AIM OF THE TASK: What is the number of lines in the following data that contain "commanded"? Answer with the number alone.
□ □ □ □
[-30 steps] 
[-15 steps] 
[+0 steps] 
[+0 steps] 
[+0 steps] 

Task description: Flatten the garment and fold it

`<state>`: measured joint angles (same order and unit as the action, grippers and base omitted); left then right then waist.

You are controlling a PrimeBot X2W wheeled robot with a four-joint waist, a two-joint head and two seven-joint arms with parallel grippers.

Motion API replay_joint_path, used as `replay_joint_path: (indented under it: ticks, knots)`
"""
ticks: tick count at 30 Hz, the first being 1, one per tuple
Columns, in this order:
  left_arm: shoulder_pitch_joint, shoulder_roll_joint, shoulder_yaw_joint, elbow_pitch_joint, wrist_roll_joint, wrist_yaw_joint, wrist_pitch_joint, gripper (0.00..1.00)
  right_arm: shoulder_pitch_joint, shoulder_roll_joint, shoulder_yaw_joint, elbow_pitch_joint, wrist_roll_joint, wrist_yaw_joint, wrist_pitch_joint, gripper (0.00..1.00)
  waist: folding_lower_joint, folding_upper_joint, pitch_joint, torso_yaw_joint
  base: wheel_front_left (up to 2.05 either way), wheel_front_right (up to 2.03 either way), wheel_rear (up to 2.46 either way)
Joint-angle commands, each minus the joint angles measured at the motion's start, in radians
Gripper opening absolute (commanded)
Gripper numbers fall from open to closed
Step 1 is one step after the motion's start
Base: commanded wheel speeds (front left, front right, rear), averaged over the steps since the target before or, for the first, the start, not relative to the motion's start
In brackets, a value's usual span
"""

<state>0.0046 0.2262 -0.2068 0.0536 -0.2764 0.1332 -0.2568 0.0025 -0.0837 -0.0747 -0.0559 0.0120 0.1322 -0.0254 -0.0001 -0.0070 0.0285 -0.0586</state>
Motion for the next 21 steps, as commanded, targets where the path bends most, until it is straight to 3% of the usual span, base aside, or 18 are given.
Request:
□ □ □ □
RESULT OF THIS EXERCISE: 3